I was following a Java VS Perl discussion on a web board that I read.
Naturally I wanted to see what the Ruby version would look like, so I
grabbed the Perl code and and pasted into a file. I commented out all
the Perl code and inserted the ruby version. The file looked like this
…
#!/usr/bin/perl -w
use strict;
my %frequency = ();
$frequency{$_}++ for (split /\W/, <>);
print “$: $frequency{$}\n” for (keys %frequency);
frequency = Hash.new(0)
ARGF.read.split(/\W/).each { |w| next if w == ‘’; frequency[w] += 1}
frequency.each { |k,v| puts “#{k}: #{v}” }
I then ran the program like this …
ruby wordfreq.rb inputfile
And got the response …
Unquoted string “frequency” may clash with future reserved word at
wordfreq.rb line 7.
Semicolon seems to be missing at wordfreq.rb line 7.
Unquoted string “w” may clash with future reserved word at wordfreq.rb
line 8.
Unquoted string “w” may clash with future reserved word at wordfreq.rb
line 8.
Unquoted string “frequency” may clash with future reserved word at
wordfreq.rb line 8.
Unquoted string “w” may clash with future reserved word at wordfreq.rb
line 8.
syntax error at wordfreq.rb line 8, near ")
ARGF"
Execution of wordfreq.rb aborted due to compilation errors.
What!? These didn’t look like Ruby error messages!

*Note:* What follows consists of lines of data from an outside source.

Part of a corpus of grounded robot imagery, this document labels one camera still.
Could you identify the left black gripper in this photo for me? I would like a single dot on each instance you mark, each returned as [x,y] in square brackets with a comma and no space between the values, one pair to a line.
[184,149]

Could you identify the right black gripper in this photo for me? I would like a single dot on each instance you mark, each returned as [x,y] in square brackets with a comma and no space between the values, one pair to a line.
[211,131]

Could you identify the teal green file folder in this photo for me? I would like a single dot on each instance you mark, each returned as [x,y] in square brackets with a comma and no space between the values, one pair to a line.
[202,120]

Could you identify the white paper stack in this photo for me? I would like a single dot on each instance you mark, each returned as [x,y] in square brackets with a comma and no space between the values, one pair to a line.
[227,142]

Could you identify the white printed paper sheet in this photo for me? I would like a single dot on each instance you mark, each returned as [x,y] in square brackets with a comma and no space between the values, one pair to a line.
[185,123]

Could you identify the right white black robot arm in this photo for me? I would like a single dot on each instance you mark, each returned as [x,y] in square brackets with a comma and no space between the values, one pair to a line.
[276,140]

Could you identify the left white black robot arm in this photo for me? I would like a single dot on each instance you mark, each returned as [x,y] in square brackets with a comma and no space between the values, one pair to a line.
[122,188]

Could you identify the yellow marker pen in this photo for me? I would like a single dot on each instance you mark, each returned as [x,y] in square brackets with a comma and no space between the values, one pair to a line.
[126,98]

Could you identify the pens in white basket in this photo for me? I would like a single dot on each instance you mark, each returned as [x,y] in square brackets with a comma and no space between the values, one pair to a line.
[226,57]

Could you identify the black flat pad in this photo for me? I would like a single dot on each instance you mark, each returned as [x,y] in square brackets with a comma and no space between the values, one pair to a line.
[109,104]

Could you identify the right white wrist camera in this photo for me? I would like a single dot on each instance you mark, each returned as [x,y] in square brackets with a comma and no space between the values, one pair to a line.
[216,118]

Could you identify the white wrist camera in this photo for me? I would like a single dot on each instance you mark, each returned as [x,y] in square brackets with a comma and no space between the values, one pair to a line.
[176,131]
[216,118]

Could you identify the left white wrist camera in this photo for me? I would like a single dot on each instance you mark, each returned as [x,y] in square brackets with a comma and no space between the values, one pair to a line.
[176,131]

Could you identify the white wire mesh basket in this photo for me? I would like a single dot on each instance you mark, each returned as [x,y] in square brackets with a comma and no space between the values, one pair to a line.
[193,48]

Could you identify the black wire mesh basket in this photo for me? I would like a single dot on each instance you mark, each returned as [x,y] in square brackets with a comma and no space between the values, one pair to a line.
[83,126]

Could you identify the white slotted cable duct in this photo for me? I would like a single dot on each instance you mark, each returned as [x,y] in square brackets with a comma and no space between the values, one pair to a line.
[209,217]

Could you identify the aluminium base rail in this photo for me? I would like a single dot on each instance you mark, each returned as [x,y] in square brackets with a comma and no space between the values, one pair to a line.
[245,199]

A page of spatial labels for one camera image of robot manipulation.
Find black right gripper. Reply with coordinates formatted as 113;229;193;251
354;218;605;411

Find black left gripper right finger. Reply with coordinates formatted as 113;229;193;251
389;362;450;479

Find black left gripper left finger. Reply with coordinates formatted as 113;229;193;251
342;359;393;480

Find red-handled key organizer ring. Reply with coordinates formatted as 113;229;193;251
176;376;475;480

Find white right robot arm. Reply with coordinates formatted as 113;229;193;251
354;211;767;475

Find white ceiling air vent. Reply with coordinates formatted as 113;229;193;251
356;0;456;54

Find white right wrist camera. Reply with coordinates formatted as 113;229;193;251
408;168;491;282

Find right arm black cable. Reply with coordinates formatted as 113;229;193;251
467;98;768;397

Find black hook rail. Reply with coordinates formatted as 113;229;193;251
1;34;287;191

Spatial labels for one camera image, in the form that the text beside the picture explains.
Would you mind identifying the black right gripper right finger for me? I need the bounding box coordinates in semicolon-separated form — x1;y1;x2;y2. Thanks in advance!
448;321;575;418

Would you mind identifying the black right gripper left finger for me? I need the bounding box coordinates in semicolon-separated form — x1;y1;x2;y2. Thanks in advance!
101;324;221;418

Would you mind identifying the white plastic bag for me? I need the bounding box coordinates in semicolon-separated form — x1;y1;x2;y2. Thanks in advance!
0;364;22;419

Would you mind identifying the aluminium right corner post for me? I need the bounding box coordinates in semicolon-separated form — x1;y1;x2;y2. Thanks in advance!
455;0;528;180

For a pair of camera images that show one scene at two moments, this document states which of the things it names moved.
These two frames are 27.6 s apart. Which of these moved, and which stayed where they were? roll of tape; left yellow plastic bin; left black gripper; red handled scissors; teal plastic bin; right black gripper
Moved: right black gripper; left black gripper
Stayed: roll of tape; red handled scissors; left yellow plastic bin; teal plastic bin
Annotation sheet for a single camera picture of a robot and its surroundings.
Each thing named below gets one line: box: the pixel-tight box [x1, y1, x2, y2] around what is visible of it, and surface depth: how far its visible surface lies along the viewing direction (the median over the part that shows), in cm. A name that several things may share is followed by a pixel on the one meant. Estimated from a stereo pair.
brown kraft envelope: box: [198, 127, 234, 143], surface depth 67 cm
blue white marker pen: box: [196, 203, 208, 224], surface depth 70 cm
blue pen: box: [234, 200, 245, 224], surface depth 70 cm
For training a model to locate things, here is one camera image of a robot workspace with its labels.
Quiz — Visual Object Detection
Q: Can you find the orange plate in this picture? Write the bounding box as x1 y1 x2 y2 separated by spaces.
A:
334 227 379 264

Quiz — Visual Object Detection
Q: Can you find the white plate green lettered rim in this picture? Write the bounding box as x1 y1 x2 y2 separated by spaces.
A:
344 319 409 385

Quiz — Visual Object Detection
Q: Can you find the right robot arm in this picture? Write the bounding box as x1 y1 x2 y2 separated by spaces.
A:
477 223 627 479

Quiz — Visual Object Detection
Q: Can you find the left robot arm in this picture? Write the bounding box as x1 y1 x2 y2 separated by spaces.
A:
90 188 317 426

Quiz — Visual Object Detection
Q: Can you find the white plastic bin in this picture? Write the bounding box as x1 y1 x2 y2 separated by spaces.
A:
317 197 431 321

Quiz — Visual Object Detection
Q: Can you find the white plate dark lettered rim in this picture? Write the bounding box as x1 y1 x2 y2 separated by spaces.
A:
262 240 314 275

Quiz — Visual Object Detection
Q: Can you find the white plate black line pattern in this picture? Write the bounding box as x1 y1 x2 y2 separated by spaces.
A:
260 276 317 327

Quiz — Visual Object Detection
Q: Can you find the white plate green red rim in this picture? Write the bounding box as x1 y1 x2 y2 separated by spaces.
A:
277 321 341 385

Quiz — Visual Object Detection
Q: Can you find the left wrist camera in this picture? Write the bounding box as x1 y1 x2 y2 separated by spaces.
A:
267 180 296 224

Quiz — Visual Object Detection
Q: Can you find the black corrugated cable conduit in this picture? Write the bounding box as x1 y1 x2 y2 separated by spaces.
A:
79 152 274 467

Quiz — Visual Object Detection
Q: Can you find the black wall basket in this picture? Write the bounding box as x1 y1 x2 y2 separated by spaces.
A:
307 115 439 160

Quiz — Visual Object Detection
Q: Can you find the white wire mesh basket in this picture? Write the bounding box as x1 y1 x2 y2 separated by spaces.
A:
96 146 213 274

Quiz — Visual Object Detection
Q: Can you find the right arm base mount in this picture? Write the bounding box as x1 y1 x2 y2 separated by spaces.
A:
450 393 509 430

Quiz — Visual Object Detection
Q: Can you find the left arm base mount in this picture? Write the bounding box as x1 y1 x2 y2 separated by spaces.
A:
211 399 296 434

Is Ruby now
embedding a perl interpreter?
Actually, I understand what happened. Ruby looked at the #! comment and
politely loaded the Perl interpreter. It just surprized me for a
moment.
···
–
– Jim Weirich jweirich@one.net http://w3.one.net/~jweirich
“Beware of bugs in the above code; I have only proved it correct,
not tried it.” – Donald Knuth (in a memo to Peter van Emde Boas)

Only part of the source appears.